**Task brief**
If a line in the data below contains "keeping", copy it.

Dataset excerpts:

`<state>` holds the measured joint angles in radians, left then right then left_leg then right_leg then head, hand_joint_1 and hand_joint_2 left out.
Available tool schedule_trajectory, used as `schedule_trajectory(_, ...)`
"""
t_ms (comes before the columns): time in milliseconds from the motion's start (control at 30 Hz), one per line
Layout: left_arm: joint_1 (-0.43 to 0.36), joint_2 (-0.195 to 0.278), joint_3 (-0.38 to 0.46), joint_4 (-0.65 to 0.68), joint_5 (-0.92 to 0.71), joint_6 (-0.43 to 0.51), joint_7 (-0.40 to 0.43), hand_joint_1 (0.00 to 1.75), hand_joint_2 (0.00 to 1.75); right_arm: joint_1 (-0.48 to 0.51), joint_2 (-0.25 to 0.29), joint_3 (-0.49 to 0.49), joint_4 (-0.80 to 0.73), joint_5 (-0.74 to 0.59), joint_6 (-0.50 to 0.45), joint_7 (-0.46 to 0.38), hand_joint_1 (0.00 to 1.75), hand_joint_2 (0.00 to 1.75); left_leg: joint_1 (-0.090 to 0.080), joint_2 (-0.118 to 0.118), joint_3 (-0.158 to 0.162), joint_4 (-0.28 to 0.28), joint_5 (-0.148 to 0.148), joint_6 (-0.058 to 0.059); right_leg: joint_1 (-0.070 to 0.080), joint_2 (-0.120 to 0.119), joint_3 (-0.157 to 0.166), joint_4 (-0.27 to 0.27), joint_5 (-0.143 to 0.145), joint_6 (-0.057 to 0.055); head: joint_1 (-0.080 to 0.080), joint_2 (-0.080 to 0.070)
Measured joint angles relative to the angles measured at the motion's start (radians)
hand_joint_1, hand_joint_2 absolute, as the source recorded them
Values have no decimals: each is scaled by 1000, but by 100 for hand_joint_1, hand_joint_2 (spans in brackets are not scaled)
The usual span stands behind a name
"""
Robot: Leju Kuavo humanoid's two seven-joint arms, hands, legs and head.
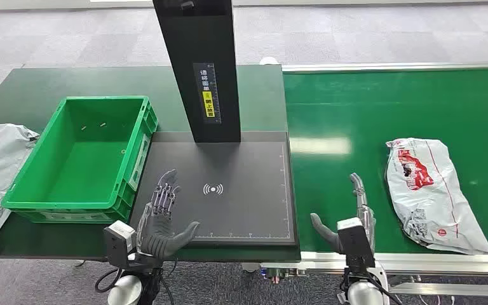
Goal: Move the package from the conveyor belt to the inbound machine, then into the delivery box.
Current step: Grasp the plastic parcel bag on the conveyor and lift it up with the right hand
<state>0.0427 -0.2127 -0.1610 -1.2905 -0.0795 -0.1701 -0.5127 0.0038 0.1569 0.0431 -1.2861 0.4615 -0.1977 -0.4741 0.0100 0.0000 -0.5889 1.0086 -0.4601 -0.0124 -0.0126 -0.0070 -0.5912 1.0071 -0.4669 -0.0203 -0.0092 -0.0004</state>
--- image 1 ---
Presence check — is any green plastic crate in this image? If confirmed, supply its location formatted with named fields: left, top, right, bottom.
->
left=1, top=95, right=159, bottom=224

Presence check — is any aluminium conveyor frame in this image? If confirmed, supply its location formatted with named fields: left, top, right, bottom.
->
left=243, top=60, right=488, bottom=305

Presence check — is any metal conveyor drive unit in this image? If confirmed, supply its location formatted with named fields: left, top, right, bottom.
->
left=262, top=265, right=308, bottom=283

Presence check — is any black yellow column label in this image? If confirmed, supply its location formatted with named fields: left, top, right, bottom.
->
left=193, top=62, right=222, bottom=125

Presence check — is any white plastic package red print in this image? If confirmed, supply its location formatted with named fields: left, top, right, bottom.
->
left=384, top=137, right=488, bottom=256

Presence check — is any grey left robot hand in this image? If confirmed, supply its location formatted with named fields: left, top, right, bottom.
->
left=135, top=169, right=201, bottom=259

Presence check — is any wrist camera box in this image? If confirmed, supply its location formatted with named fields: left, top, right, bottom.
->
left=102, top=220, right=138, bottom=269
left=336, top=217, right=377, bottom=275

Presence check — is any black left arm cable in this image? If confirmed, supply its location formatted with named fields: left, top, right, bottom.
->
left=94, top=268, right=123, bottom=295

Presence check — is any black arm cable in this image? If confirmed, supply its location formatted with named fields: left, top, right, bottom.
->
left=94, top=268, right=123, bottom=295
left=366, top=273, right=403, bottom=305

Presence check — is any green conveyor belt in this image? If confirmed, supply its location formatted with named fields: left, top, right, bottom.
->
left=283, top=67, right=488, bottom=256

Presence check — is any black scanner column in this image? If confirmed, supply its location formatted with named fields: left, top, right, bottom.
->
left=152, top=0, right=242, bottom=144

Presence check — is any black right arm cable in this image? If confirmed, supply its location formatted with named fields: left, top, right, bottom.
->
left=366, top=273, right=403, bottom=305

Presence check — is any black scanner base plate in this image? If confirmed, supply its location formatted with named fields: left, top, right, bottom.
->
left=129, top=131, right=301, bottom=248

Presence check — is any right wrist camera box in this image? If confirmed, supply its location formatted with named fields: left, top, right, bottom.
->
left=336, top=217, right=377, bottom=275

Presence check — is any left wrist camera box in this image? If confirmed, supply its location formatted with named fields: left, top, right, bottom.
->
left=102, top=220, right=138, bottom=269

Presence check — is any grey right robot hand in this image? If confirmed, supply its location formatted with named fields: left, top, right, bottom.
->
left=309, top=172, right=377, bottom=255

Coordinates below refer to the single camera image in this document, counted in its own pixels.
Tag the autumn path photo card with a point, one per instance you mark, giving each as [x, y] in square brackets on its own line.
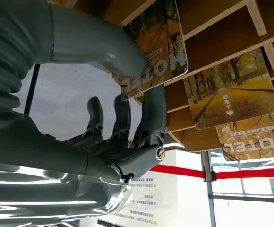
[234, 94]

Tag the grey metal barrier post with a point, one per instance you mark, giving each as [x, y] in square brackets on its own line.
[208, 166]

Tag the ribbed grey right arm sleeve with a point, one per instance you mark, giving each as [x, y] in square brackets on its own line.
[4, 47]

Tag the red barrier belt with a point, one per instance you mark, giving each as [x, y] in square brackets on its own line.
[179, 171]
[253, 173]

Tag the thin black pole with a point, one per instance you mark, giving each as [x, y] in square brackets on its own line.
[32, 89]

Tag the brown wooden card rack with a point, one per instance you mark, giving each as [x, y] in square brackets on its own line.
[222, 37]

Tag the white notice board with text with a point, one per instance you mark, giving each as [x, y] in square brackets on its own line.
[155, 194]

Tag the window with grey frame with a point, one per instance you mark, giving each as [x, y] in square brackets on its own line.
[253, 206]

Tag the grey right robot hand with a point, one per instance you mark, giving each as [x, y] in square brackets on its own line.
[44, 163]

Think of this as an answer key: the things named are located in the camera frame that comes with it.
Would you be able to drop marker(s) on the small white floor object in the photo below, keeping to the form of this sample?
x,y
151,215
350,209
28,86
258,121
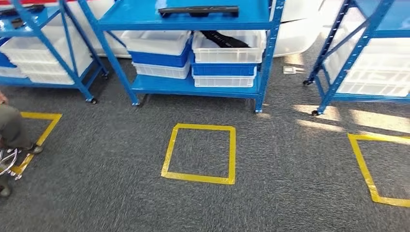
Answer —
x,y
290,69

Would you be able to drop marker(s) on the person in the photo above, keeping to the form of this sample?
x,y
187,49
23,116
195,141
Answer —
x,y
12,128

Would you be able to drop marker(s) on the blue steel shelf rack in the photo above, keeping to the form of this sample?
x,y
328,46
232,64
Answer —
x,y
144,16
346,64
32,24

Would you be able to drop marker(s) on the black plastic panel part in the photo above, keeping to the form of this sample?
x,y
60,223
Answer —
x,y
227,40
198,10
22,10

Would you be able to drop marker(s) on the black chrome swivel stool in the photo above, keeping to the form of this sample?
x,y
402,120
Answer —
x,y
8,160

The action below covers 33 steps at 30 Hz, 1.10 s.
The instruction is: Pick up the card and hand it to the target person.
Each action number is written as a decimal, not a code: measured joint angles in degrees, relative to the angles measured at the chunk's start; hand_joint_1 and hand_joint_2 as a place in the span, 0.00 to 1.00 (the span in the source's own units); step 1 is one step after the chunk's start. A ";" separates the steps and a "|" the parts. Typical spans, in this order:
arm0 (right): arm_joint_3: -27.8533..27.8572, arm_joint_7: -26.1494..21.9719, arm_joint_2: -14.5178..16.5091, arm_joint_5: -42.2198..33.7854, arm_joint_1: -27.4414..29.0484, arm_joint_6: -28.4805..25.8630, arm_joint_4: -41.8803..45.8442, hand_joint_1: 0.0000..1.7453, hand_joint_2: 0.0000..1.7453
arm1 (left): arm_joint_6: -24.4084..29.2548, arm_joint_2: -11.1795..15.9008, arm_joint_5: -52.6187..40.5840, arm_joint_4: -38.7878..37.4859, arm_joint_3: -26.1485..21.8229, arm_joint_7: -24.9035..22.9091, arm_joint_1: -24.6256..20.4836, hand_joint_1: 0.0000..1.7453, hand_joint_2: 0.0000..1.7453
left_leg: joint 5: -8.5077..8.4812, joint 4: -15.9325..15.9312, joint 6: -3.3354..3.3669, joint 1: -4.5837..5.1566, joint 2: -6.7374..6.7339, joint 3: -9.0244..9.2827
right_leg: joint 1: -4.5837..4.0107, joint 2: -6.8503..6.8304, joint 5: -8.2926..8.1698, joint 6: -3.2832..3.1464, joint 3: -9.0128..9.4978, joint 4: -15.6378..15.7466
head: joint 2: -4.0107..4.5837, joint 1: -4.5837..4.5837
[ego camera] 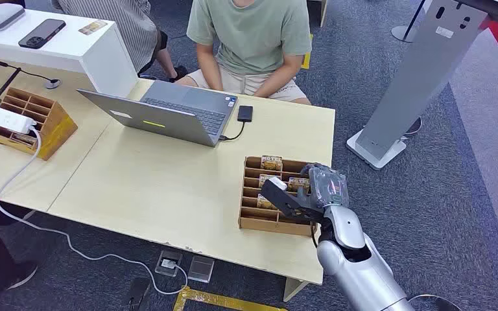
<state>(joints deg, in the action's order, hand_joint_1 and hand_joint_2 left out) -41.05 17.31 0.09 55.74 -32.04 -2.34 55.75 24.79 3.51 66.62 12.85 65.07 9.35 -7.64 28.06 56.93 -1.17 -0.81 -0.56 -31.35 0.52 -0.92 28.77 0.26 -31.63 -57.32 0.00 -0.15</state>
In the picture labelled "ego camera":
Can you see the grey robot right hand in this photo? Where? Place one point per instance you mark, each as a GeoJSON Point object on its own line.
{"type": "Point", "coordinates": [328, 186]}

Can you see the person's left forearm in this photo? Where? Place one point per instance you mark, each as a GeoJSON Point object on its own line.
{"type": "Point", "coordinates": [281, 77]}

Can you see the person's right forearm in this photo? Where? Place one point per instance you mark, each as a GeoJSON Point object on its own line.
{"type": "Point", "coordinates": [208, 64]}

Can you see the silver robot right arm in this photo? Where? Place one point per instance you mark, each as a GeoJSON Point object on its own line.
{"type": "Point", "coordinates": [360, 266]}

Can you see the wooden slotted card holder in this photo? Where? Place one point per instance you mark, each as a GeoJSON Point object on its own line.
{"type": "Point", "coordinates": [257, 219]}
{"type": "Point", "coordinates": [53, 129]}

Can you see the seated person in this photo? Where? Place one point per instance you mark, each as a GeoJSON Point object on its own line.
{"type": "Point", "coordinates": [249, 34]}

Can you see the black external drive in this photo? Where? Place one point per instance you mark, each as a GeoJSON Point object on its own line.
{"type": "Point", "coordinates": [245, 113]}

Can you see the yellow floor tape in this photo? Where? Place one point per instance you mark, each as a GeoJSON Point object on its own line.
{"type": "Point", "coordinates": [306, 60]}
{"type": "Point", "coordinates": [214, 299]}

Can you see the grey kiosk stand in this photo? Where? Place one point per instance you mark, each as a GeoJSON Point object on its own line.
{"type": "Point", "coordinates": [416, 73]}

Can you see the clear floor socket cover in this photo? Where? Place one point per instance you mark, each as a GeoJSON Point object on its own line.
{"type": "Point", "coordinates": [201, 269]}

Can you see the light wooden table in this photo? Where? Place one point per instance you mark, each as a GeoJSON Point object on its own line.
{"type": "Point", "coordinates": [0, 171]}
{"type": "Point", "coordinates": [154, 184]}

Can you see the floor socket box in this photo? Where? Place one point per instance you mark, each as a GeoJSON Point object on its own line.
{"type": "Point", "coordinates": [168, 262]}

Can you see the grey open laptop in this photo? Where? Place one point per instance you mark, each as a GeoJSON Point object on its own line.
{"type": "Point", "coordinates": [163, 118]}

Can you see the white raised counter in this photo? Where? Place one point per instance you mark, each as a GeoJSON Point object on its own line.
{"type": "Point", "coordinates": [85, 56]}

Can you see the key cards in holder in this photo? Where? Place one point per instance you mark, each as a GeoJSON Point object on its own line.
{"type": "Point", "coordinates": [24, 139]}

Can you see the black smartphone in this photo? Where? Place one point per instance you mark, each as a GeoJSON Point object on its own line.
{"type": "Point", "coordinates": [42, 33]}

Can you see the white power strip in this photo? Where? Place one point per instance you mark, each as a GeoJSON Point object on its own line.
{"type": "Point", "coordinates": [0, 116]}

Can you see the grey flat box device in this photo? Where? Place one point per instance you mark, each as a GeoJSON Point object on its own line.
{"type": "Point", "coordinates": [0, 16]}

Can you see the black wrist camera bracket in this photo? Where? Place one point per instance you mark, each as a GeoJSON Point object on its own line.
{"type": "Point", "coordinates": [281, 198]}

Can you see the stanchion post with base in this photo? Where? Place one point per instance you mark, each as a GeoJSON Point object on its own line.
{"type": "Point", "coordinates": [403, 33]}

**Answer to this exercise**
Would you be able to drop marker(s) on the small white floor object in the photo below, keeping to the form of this sample?
Would you be able to drop marker(s) on the person in the photo above, keeping to the form of this sample?
Would you be able to drop marker(s) on the blue steel shelf rack in the photo above, keeping to the form of this sample?
Would you be able to drop marker(s) on the black plastic panel part in the photo above, keeping to the form of this sample?
Would you be able to drop marker(s) on the black chrome swivel stool in the photo above, keeping to the form of this sample?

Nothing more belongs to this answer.